From first line to last, retype the data exactly.

----------------------------------------

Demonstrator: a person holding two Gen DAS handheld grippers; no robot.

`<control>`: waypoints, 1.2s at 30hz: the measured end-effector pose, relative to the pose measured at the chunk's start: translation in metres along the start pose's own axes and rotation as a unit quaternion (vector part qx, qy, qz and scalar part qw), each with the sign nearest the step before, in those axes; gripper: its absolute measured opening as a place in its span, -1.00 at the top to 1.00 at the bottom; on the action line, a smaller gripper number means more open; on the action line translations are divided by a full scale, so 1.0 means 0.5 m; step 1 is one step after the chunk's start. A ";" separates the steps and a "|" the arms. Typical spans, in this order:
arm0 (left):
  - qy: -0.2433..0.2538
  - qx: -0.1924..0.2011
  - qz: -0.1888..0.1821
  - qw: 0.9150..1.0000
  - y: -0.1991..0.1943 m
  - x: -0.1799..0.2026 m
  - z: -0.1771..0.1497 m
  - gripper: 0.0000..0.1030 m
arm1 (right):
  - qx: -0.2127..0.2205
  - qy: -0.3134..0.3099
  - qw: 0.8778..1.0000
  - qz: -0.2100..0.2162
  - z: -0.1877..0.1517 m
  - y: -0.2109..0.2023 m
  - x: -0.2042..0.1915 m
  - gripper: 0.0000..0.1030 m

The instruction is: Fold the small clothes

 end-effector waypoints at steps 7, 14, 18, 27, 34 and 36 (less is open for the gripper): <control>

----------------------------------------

Answer:
Demonstrator: a person holding two Gen DAS handheld grippers; no robot.

`<control>`: waypoints, 1.2s at 30hz: the measured end-effector pose, relative to the pose measured at the chunk's start: translation in metres along the start pose's own axes and rotation as a unit quaternion (vector part qx, qy, qz and scalar part qw), each with the sign nearest the step before, in those axes; gripper: its absolute measured opening as a place in its span, -1.00 at the top to 1.00 at the bottom; on the action line, a smaller gripper number means more open; on the action line translations are divided by a full scale, so 1.0 means 0.5 m; step 1 is one step after the chunk's start. A ";" separates the steps and a "|" the arms. Typical spans, in this order:
arm0 (left):
  - qy: -0.2433..0.2538
  - qx: -0.1924..0.2011
  - qz: -0.1888..0.1821
  - qw: 0.9150..1.0000
  - y: -0.1991..0.1943 m
  - x: -0.1799..0.2026 m
  - z: -0.1771..0.1497 m
  - gripper: 0.0000..0.1030 m
arm1 (right):
  - qx: -0.2127..0.2205
  - qy: -0.3134..0.3099
  - qw: 0.8778..1.0000
  - qz: -0.2100..0.2162
  - z: -0.1877..0.1517 m
  - y: -0.2109..0.2023 m
  - x: -0.2042..0.1915 m
  - gripper: 0.0000..0.1030 m

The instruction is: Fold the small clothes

 end-effector waypoints at steps 7, 14, 18, 27, 34 and 36 (less is open for the gripper): <control>

This output has been written out in full.